European settlement and place naming
European place names appeared in increasing numbers with the organised settlement of New Zealand by the British in the 1840s.
Place naming authority
Legal provisions for place naming in New Zealand began under the Royal Geographic Society of London until the Designations of Districts Acts 1894 and 1908. These laws gave the Governor-General of New Zealand authority to make names official.
The establishment of a place naming authority was required to avoid confusion. As key services such as post offices and railway stations were established, place names needed to be consistent and supported by an authoritative source.
1924: Minister of Lands established the Honorary Geographic Board of New Zealand to consider and make recommendations on place and feature names.

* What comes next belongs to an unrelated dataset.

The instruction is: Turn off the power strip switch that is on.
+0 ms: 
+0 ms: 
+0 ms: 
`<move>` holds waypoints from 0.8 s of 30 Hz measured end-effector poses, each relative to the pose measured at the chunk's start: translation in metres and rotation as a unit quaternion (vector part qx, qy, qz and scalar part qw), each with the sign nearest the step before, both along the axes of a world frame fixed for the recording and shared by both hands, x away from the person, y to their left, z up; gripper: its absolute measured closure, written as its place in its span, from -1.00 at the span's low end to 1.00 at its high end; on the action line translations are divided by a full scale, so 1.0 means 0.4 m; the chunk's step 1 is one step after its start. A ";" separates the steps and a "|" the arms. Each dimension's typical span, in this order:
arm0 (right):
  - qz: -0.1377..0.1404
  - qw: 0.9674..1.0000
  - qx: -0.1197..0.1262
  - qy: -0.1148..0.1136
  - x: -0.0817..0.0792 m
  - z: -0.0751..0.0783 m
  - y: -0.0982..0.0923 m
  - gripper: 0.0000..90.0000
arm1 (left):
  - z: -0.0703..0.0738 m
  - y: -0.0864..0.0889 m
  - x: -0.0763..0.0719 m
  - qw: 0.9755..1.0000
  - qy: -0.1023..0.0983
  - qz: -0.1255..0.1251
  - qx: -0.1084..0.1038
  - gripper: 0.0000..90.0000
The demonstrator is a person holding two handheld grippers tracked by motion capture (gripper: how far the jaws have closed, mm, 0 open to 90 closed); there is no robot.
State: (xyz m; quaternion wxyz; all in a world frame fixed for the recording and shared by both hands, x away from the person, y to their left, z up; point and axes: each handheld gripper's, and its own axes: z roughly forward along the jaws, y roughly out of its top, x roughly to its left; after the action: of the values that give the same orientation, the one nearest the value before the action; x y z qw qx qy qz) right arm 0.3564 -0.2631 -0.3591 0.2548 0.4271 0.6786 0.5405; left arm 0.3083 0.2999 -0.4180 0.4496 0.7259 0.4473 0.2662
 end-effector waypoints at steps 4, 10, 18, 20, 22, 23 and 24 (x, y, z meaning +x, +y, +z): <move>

However, the Honorary Geographic Board did not have any legal power to enforce its decisions.
1946: the New Zealand Geographic Board was established under the New Zealand Geographic Board Act 1946. Place naming powers in the 1946 Act included collecting original Māori place names and a 1998 amendment encouraged their use on official maps and charts.

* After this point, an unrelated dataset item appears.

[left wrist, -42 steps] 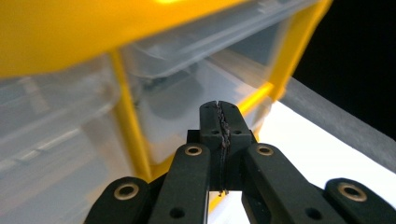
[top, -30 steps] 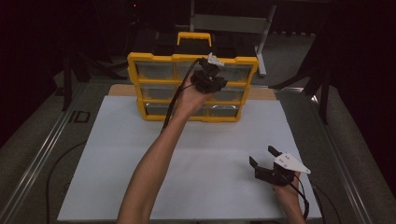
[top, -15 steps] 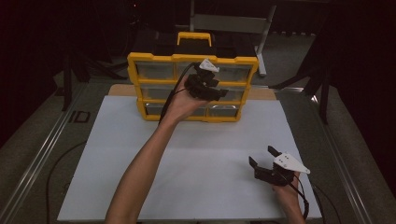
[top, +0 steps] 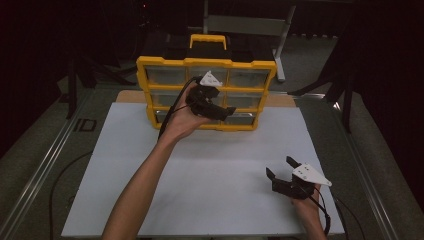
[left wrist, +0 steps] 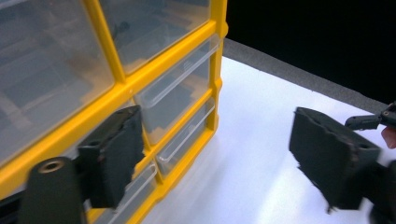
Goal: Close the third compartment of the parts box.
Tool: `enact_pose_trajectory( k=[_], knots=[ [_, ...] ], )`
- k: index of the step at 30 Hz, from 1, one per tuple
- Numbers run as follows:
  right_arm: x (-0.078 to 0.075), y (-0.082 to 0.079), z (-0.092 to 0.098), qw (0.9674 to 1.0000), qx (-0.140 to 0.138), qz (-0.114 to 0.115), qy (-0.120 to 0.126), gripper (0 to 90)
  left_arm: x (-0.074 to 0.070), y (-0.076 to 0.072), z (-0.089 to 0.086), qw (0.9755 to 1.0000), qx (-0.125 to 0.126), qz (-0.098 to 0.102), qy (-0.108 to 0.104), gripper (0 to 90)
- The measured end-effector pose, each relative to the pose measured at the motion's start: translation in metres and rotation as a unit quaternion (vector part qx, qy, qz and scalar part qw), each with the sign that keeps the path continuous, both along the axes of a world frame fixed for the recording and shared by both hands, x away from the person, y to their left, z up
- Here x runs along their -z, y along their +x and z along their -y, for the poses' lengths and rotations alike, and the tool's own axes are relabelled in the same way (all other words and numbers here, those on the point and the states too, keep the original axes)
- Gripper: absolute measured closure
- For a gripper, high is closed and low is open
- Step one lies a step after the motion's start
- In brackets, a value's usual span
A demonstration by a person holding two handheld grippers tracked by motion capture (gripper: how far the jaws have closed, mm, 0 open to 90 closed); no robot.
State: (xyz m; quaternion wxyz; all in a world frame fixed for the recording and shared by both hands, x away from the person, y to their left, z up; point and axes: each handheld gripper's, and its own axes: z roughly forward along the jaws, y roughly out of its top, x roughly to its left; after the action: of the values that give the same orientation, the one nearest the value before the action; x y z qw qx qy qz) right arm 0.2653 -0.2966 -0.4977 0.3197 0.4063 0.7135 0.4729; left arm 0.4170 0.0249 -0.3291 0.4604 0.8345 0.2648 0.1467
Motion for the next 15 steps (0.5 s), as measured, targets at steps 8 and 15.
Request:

1950s: New Zealand became involved in the administration of the Ross Dependency of Antarctica for place naming, surveying, mapping and charting activities.
1956: a Cabinet Directive gave us the ability to name features within New Zealand’s area of interest in Antarctica.
1988: on 20 December, the Minister of Lands, Hon. Peter Tapsell, approved our Māori name Ngā Pou Taunaha o Aotearoa. This describes place names metaphorically as ‘memorial markers of the landscape’.
2008: on 1 November, the New Zealand Geographic Board (Ngā Pou Taunaha o Aotearoa) Act 2008 came into force.
The 2008 Act extended our responsibilities to include naming undersea features to the limits of New Zealand’s continental shelf, naming Department of Conservation reserves, and formalised place naming in Antarctica. It also recognised the Crown’s responsibility to take appropriate account of the Treaty of Waitangi.